Each line of the material below must be transcribed exactly.

*** PROVIDED MATERIAL ***

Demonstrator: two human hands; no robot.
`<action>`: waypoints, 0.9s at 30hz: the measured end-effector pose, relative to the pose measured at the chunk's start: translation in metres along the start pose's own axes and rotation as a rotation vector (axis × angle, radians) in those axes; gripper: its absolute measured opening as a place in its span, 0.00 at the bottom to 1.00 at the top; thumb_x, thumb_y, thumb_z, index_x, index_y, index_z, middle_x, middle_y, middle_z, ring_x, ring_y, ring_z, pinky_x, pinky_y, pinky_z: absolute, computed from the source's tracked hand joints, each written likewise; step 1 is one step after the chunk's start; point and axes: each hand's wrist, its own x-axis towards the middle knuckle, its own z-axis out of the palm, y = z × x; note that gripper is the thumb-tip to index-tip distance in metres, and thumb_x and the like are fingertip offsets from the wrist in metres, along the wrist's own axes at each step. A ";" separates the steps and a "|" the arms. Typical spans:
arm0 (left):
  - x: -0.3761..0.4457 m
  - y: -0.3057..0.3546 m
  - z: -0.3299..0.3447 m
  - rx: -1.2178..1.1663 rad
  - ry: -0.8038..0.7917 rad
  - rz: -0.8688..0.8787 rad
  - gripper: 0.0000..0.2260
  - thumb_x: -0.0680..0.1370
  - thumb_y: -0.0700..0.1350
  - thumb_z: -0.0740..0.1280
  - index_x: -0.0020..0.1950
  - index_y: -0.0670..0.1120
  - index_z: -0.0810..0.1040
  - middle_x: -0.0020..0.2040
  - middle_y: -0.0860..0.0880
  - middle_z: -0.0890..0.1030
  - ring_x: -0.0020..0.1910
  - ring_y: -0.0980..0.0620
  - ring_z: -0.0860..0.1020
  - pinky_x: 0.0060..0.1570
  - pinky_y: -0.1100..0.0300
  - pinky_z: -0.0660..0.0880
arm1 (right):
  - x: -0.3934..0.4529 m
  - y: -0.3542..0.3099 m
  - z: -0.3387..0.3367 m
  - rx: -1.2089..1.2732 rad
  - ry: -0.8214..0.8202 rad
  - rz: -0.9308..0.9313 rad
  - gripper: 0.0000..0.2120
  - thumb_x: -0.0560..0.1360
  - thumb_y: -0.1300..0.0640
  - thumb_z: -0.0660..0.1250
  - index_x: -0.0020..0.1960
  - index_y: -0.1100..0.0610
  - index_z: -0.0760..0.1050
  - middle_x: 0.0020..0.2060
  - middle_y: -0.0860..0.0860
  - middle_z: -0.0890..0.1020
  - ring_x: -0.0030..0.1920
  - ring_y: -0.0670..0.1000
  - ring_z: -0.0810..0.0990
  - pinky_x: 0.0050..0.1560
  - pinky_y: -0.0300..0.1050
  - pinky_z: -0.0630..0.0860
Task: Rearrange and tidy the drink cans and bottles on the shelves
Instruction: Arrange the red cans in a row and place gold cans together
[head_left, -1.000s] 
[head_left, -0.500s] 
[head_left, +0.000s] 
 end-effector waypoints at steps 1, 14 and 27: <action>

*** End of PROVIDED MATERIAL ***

#### [EXERCISE RESPONSE]
Demonstrator: two human hands; no robot.
`<action>`: waypoints, 0.9s at 30hz: the measured end-effector pose, relative to the pose measured at the chunk's start: translation in metres along the start pose's own axes and rotation as a rotation vector (axis × angle, radians) in those axes; gripper: its absolute measured opening as a place in its span, 0.00 at the bottom to 1.00 at the top; thumb_x, thumb_y, thumb_z, index_x, index_y, index_z, middle_x, middle_y, middle_z, ring_x, ring_y, ring_z, pinky_x, pinky_y, pinky_z: absolute, computed from the source's tracked hand joints, each written likewise; step 1 is one step after the chunk's start; point and axes: each hand's wrist, its own x-axis towards the middle knuckle, its own z-axis out of the palm, y = z × x; note that gripper is the thumb-tip to index-tip distance in metres, and thumb_x and the like are fingertip offsets from the wrist in metres, along the wrist's own axes at each step. A ";" separates the steps and a "|" the arms. Typical spans:
arm0 (left):
  - x: -0.3761..0.4457 m
  - y: -0.3057..0.3546 m
  - z: -0.3299..0.3447 m
  - rx: -1.2178..1.1663 rad
  - ry: -0.8038..0.7917 rad
  - rz: -0.8688..0.8787 rad
  - gripper: 0.0000..0.2260
  - thumb_x: -0.0680..0.1370
  - thumb_y: -0.0700..0.1350
  - thumb_z: -0.0740..0.1280
  - index_x: -0.0020..0.1950
  - index_y: -0.0670..0.1120
  - index_z: -0.0810..0.1040
  - middle_x: -0.0020..0.2040
  - middle_y: -0.0860..0.0880
  - middle_z: -0.0890..0.1030
  - ring_x: -0.0020..0.1910
  - ring_y: -0.0980..0.0620
  - ring_z: -0.0860..0.1020
  - pinky_x: 0.0060..0.1570
  - pinky_y: -0.1100..0.0300
  - pinky_z: -0.0660..0.0880
arm1 (right):
  - x: -0.3934..0.4529 m
  - y: -0.3542..0.3099 m
  - z: -0.3387..0.3367 m
  - rx: -1.2089..1.2732 rad
  - ry: -0.8214..0.8202 rad
  - rz: -0.9308..0.9313 rad
  - gripper: 0.0000..0.2120
  - thumb_x: -0.0560..0.1360
  - thumb_y: -0.1300..0.0640
  - thumb_z: -0.0660..0.1250
  - index_x: -0.0020..0.1960
  - index_y: -0.1100..0.0610
  - index_z: -0.0760..0.1050
  - middle_x: 0.0020..0.2060
  - middle_y: -0.0860..0.0860
  - middle_z: -0.0890..0.1020
  - ring_x: -0.0030..0.1920
  - ring_y: -0.0670..0.1000
  - ring_z: -0.0810..0.0990
  - pinky_x: 0.0050..0.1560
  - pinky_y: -0.0300..0.1050
  - pinky_z: -0.0630..0.0860
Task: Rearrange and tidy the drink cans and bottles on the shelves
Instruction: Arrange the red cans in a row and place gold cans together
[head_left, -1.000s] 
[head_left, -0.500s] 
[head_left, +0.000s] 
 end-effector waypoints at steps 1, 14 and 27: <action>

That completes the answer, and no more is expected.